Description of the task: Within the records, which lines hold the string "labels"? Report each one by copying it.
..............................
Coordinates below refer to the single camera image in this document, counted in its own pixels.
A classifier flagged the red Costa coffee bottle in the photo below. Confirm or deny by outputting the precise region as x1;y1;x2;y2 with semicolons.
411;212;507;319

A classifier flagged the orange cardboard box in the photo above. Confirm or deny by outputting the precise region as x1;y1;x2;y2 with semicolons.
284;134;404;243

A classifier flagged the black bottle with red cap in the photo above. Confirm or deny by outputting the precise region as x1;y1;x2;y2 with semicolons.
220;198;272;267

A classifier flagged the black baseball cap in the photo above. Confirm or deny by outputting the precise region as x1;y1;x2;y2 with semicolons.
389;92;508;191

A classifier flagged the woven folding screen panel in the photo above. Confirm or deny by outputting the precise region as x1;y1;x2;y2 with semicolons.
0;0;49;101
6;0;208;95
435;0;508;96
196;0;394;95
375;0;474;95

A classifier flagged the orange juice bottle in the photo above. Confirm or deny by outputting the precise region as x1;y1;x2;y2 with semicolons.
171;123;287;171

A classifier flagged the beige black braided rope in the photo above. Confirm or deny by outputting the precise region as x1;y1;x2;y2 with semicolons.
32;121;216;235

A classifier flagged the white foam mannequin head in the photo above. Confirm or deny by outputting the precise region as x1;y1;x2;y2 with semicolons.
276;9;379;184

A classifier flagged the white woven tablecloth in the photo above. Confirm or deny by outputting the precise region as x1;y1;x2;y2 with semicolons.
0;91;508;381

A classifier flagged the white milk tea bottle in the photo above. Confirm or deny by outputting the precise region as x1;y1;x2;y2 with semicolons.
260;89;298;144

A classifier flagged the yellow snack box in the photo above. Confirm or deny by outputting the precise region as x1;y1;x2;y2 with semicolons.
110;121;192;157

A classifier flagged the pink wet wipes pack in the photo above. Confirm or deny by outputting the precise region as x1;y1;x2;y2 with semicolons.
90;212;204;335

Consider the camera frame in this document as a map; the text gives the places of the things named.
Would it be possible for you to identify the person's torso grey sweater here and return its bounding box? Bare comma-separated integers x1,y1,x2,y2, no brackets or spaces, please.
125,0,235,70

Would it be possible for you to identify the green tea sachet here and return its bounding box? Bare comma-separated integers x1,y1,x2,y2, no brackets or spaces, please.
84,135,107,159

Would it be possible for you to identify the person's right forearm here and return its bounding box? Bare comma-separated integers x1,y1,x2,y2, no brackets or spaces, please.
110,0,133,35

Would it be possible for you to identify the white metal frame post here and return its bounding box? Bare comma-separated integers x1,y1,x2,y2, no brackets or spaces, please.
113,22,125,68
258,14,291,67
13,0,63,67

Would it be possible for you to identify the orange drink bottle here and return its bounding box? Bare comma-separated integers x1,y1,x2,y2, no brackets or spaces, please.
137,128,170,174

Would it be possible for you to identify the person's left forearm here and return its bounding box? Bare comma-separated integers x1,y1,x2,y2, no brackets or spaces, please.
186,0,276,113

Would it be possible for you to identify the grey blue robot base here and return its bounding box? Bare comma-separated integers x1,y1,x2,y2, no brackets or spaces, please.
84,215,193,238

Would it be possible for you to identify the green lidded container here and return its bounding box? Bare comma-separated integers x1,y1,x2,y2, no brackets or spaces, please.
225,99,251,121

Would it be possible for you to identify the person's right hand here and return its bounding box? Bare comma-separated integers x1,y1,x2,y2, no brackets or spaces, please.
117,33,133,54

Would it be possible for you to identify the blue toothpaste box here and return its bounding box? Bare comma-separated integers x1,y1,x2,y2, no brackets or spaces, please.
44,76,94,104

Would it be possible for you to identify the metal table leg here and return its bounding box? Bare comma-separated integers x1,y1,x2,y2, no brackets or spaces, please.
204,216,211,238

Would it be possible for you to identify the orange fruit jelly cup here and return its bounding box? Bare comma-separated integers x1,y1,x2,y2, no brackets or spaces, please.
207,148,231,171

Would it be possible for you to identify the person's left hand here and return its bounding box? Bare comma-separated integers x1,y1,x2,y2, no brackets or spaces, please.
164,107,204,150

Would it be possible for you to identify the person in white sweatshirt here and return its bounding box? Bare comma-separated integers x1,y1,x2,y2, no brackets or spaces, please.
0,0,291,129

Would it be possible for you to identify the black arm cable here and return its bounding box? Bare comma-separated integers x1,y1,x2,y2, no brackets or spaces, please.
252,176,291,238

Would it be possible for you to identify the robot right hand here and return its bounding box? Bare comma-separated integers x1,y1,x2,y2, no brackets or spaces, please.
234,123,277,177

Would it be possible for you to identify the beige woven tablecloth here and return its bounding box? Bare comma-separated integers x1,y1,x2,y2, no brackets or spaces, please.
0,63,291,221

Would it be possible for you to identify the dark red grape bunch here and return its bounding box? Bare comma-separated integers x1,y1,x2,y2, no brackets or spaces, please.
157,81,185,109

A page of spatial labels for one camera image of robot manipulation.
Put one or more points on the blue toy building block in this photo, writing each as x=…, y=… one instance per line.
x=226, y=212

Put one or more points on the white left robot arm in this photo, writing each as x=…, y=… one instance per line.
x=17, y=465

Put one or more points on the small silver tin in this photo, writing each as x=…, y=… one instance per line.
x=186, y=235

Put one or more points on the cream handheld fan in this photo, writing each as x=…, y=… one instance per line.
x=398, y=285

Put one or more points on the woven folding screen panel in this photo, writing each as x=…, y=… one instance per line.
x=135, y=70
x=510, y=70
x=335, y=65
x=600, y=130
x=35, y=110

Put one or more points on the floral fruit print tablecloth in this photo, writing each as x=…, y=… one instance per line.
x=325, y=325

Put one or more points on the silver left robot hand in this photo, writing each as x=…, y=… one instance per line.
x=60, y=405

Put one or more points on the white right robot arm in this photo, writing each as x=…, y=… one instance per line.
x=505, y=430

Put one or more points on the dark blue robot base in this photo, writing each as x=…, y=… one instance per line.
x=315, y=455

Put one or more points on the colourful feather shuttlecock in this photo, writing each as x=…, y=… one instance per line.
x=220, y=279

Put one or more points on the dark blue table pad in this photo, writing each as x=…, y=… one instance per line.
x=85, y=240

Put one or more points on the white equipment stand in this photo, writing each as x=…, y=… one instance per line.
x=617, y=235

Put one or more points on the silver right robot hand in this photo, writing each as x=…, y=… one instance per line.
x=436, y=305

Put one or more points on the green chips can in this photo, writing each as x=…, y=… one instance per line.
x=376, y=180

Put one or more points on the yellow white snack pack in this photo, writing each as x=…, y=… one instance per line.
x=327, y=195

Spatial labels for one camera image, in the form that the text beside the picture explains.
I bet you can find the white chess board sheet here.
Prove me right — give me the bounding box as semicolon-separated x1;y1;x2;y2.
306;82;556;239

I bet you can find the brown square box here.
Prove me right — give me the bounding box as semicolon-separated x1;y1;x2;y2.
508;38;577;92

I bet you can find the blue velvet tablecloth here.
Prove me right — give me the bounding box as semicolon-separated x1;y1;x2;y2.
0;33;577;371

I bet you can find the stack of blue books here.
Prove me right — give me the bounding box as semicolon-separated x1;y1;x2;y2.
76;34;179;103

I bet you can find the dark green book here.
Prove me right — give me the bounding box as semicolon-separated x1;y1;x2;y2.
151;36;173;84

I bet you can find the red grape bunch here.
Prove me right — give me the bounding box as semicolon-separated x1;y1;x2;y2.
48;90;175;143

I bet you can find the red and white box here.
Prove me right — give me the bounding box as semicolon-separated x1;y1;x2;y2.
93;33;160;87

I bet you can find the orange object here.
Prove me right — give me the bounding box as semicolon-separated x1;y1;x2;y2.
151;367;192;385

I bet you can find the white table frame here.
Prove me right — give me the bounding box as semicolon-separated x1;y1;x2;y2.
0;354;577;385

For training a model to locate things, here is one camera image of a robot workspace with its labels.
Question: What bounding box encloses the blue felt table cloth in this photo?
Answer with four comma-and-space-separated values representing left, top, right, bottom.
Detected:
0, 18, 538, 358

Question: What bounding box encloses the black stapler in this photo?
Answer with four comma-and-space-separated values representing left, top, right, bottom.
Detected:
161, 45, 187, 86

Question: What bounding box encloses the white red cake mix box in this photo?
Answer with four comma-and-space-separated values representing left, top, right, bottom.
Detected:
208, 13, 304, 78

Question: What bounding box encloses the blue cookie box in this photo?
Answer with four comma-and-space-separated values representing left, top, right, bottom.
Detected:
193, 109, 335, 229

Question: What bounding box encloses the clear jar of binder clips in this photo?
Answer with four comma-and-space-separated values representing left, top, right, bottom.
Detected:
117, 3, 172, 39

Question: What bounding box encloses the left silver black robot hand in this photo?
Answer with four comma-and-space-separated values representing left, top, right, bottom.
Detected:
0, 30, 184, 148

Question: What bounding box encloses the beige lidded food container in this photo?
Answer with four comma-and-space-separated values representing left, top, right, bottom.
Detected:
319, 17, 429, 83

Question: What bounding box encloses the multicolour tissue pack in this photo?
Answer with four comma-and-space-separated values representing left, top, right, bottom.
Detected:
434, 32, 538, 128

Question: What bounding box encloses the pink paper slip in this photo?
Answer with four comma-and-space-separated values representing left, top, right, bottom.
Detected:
..............................
Written response:
A page of spatial labels for one camera image of robot manipulation.
Spatial labels for one camera image, in the form that the text beside the picture explains.
For training a model to locate things, here is one camera image of a robot workspace with its labels.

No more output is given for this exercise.